YOUR TASK:
Print this span of the material below exactly: the line with "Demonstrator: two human", the line with "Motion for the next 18", and every line between them, but nothing else.

BEGIN

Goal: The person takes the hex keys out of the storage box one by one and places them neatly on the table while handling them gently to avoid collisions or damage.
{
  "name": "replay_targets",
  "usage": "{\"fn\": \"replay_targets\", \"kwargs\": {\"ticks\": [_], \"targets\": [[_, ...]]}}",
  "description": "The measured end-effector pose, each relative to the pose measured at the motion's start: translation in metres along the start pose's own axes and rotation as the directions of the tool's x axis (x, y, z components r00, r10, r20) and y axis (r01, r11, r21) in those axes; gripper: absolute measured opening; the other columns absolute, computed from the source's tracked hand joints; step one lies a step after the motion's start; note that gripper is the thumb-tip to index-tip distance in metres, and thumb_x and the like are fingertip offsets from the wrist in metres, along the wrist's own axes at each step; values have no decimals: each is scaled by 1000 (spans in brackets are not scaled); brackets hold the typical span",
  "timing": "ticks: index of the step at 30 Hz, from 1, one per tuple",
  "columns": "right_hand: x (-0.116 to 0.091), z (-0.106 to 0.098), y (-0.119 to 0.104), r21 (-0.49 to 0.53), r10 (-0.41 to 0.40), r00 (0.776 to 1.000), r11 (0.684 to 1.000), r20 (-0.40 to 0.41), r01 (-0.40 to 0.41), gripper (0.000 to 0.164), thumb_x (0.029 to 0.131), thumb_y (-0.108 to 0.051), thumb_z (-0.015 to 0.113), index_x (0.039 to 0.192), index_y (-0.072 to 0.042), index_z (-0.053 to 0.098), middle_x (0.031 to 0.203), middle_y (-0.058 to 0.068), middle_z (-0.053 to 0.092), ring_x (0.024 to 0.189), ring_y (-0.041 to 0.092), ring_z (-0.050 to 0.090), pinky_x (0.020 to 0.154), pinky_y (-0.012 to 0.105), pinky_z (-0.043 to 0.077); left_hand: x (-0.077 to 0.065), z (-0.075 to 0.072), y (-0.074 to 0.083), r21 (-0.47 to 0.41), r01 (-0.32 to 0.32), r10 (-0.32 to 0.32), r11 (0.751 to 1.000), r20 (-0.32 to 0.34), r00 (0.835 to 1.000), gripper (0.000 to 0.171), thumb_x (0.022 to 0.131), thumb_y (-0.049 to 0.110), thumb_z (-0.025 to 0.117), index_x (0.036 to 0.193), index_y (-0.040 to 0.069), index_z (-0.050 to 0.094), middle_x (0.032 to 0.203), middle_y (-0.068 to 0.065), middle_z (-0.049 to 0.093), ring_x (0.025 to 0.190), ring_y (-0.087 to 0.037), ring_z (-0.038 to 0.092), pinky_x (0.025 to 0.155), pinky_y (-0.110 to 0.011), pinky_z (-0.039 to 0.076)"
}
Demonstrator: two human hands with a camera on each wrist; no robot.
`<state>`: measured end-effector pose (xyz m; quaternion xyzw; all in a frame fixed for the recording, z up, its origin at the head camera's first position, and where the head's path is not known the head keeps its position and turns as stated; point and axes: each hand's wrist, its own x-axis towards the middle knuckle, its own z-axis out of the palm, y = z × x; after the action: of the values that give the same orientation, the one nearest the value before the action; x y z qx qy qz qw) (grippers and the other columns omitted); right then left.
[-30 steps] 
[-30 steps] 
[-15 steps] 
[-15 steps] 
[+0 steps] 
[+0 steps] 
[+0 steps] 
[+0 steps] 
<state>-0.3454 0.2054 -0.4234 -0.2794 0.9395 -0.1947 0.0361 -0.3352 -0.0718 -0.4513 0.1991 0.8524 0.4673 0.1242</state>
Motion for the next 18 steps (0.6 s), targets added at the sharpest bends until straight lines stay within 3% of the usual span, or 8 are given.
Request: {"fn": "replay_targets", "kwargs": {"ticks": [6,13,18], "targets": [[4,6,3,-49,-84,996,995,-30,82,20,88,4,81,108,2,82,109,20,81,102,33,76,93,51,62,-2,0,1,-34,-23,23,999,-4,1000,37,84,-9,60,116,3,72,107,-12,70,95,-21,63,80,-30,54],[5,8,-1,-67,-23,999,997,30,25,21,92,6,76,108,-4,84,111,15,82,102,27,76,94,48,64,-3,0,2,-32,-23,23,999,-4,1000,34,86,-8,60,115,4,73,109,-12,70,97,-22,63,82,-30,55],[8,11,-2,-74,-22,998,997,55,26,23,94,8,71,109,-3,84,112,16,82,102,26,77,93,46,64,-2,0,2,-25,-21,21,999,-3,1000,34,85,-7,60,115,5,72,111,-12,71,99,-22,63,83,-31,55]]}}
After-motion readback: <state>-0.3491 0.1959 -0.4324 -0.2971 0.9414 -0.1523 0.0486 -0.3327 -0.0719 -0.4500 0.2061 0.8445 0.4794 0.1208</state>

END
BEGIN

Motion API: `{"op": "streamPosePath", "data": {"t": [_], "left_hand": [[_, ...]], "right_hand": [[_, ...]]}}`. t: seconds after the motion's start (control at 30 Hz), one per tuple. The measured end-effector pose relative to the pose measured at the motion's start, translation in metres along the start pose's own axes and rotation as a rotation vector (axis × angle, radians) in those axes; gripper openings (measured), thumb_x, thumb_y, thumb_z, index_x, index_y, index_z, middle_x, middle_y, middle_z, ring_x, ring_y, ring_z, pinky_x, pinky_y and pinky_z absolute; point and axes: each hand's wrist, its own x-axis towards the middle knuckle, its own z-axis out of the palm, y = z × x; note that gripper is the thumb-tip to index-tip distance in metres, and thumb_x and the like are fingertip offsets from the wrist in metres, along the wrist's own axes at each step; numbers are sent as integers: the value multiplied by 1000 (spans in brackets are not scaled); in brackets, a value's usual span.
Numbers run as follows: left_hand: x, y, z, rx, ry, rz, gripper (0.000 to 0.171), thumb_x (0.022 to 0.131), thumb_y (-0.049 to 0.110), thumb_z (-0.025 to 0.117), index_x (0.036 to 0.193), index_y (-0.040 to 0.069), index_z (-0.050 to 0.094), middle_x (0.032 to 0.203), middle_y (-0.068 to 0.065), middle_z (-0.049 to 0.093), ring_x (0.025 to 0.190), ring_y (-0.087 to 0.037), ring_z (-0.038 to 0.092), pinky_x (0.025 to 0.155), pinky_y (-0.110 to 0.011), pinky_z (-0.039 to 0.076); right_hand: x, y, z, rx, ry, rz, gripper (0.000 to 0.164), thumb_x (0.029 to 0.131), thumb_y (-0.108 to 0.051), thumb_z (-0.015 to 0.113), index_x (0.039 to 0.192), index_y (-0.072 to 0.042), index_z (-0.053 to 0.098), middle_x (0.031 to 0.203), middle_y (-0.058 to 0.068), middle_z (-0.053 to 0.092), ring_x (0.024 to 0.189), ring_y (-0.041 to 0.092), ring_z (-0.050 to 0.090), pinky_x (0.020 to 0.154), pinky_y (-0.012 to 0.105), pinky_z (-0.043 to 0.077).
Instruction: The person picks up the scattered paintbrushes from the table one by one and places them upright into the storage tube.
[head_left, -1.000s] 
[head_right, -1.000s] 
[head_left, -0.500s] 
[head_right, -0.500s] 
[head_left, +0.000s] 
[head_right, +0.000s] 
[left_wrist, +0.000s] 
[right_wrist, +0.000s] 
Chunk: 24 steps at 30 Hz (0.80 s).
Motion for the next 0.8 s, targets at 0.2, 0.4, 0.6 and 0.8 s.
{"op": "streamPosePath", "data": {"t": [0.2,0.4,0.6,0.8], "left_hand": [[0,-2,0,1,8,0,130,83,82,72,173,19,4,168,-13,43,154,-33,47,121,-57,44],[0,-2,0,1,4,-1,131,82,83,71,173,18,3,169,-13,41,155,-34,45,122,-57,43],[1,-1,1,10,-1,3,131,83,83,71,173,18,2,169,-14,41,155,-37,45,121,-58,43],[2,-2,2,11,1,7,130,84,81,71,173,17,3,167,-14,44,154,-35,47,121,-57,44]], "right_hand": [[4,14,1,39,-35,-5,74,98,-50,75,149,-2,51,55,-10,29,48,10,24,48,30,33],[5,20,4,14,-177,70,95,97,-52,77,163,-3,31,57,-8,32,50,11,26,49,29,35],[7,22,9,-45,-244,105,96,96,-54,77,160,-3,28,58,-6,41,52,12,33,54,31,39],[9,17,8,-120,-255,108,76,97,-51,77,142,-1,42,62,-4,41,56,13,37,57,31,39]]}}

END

SOLUTION TO THIS EXERCISE:
Demonstrator: two human hands with a camera on each wrist; no robot.
`<state>`: measured end-effector pose (xyz m; quaternion xyzw; all in a frame fixed for the recording, z up, its origin at the head camera's first position, and where the head's path is not known the head keeps its position and turns as stated; point and axes: each hand's wrist, its own x-axis towards the middle knuckle, its own z-axis out of the palm, y = z × x; after the action: of the values that give the same orientation, the one nearest the value before the action; x y z qx qy qz qw) (grippers and the other columns omitted); right then left.
[-30 steps] 
[-30 steps] 
[-15 steps] 
[-15 steps] 
[+0 steps] 
[+0 steps] 
[+0 steps] 
[+0 steps] 
<state>-0.3454 0.2054 -0.4234 -0.2794 0.9395 -0.1947 0.0361 -0.3352 -0.0718 -0.4513 0.1991 0.8524 0.4673 0.1242</state>
Motion for the next 18 steps (0.6 s), targets added at the sharpest bends until straight lines stay within 3% of the usual span, or 8 are given.

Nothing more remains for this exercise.